I controllori lineari, comunemente utilizzati in dispositivi quotidiani come termostati e sistemi di controllo della velocità, operano seguendo regole semplici per portare un sistema a un valore desiderato. Ad esempio, un termostato può regolare la temperatura di un ambiente aumentando o diminuendo il calore in base alla differenza tra la temperatura attuale e quella desiderata. Tuttavia, la semplicità di questi algoritmi li rende inadatti al controllo di sistemi che manifestano comportamenti complessi, come quelli caotici.

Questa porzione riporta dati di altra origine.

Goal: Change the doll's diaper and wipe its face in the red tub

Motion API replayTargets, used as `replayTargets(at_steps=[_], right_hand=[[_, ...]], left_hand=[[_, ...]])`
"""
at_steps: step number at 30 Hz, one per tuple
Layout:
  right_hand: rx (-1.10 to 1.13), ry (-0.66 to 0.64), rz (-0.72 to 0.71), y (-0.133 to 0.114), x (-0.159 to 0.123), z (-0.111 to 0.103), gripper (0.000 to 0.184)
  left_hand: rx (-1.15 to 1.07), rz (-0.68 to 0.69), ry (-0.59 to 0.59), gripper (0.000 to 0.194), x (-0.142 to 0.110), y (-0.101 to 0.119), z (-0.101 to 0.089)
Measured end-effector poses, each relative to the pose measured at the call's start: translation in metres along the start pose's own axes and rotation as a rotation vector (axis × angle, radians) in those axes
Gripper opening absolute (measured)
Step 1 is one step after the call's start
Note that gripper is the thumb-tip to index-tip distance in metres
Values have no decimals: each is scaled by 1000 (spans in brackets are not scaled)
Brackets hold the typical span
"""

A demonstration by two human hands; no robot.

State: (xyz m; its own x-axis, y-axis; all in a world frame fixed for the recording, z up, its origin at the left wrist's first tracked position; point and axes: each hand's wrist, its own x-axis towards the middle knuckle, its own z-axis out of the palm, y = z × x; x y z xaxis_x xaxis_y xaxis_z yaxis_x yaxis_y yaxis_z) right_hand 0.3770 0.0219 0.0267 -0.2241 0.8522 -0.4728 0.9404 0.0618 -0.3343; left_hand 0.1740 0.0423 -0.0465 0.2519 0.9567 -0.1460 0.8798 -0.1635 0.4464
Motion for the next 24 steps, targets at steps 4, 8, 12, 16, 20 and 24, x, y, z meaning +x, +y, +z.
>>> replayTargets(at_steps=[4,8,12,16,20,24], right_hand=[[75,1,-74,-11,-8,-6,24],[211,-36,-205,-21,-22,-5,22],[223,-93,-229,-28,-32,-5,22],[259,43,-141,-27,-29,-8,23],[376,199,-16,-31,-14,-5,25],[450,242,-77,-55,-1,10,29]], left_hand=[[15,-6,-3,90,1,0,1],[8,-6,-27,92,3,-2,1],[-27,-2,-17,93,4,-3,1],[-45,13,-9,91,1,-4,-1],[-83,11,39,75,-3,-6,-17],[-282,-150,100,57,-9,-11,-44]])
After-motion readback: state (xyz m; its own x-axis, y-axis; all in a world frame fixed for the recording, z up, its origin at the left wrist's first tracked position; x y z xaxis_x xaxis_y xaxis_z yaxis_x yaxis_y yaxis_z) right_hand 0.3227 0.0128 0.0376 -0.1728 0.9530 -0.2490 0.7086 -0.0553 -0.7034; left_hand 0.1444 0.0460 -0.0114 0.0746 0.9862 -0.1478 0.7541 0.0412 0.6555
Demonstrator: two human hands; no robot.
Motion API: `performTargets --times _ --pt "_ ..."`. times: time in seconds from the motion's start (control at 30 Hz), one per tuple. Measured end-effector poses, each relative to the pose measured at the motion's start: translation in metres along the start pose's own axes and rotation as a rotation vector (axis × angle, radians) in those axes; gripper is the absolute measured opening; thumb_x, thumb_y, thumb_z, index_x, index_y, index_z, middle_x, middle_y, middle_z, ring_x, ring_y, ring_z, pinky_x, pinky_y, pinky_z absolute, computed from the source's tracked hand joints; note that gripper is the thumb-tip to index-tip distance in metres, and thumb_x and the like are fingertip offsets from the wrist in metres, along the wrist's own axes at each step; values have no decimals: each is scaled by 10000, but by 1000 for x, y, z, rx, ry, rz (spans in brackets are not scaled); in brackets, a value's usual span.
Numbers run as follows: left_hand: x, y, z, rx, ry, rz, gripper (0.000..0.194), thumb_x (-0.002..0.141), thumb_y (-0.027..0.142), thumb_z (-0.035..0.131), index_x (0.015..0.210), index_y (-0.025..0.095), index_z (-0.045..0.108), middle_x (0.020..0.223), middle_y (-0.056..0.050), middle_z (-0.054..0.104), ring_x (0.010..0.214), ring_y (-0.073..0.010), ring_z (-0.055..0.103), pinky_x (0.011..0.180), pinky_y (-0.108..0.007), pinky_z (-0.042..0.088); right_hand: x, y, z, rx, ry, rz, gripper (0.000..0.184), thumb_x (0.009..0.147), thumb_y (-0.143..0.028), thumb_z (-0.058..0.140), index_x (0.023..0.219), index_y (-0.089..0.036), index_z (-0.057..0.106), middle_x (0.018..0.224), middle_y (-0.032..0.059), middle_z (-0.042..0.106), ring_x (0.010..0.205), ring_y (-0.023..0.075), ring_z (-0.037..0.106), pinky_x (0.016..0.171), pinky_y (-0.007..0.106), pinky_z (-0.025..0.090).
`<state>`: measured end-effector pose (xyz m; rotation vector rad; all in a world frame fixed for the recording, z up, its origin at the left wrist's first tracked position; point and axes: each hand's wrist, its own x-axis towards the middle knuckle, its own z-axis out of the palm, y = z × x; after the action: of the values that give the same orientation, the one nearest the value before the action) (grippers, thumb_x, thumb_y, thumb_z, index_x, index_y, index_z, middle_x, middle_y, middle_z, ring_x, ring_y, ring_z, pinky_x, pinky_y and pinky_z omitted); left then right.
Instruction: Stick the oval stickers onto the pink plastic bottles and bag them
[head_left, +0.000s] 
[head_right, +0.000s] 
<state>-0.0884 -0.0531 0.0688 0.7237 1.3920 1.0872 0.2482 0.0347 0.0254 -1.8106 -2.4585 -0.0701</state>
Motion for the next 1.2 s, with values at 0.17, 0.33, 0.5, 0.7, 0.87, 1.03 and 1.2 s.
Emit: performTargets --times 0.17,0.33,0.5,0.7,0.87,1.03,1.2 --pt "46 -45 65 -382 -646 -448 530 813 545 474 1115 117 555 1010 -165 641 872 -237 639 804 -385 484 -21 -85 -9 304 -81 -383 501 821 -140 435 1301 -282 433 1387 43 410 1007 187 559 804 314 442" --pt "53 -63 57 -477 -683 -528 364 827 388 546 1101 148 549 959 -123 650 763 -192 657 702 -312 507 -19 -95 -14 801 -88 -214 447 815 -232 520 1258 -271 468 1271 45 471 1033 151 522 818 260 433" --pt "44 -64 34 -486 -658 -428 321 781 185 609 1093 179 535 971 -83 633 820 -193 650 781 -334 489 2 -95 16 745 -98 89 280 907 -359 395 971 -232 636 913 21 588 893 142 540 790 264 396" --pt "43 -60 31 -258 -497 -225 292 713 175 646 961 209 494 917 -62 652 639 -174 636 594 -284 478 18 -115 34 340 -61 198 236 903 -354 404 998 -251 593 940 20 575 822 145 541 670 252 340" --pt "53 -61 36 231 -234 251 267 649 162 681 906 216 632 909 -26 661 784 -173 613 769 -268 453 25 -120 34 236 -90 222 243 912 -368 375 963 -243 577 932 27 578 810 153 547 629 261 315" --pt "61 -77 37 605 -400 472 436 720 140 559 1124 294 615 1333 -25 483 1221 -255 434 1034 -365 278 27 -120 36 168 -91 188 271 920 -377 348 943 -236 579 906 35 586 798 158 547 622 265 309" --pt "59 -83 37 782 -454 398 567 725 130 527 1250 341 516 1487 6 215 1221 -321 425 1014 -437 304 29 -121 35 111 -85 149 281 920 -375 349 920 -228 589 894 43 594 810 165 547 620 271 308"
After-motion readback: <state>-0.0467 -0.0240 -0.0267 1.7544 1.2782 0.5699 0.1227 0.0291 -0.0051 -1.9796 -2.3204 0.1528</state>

Di fronte a questa limitazione, dispositivi avanzati come le auto a guida autonoma e gli aerei spesso si affidano a controllori basati sull’apprendimento automatico. Questi utilizzano reti complesse per apprendere l’algoritmo di controllo ottimale. Nonostante la loro efficacia, l’implementazione di tali algoritmi può essere estremamente impegnativa e costosa in termini di calcolo.
Robert Kent, autore principale dello studio e dottorando in fisica presso l’Università dello Stato dell’Ohio, sottolinea che i controllori basati su machine learning tradizionali richiedono notevoli quantità di energia e tempo per essere valutati, rendendo difficile lo sviluppo di controllori tradizionali per sistemi caotici, estremamente sensibili a piccole variazioni. Questi problemi sono particolarmente critici in scenari in cui millisecondi possono fare la differenza tra la vita e la morte, come nel caso dei veicoli autonomi che devono decidere di frenare per evitare un incidente.
Il team di ricerca ha costruito un gemello digitale ottimizzato per migliorare l’efficienza e le prestazioni del controllore, risultando in una riduzione del consumo di energia. Questo gemello digitale è stato addestrato utilizzando un approccio di machine learning chiamato computazione del serbatoio, ispirato al modo in cui le connessioni si attivano nel cervello umano.
L’architettura di machine learning impiegata è particolarmente efficace nell’apprendere il comportamento di sistemi che evolvono nel tempo. Questa capacità rende il nuovo modello particolarmente adatto per gestire sistemi dinamici come veicoli autonomi e monitor cardiaco, che devono adattarsi rapidamente al battito cardiaco di un paziente.
Il modello e l’addestramento sono così semplici che potrebbero permettere ai sistemi di apprendere “al volo”, offrendo un vantaggio significativo rispetto ai grandi modelli di machine learning che richiedono un elevato consumo energetico per elaborare dati e definire i parametri corretti.
Durante i test, il modello ha completato compiti di controllo complessi, mostrando una precisione superiore rispetto ai metodi di controllo lineari e una complessità computazionale notevolmente inferiore rispetto ai controllori basati su machine learning precedenti. Sebbene l’algoritmo richieda più energia rispetto a un controllore lineare per operare, questo compromesso significa che, una volta attivato, il modello dura più a lungo ed è considerevolmente più efficiente rispetto ai controllori basati su machine learning attualmente sul mercato.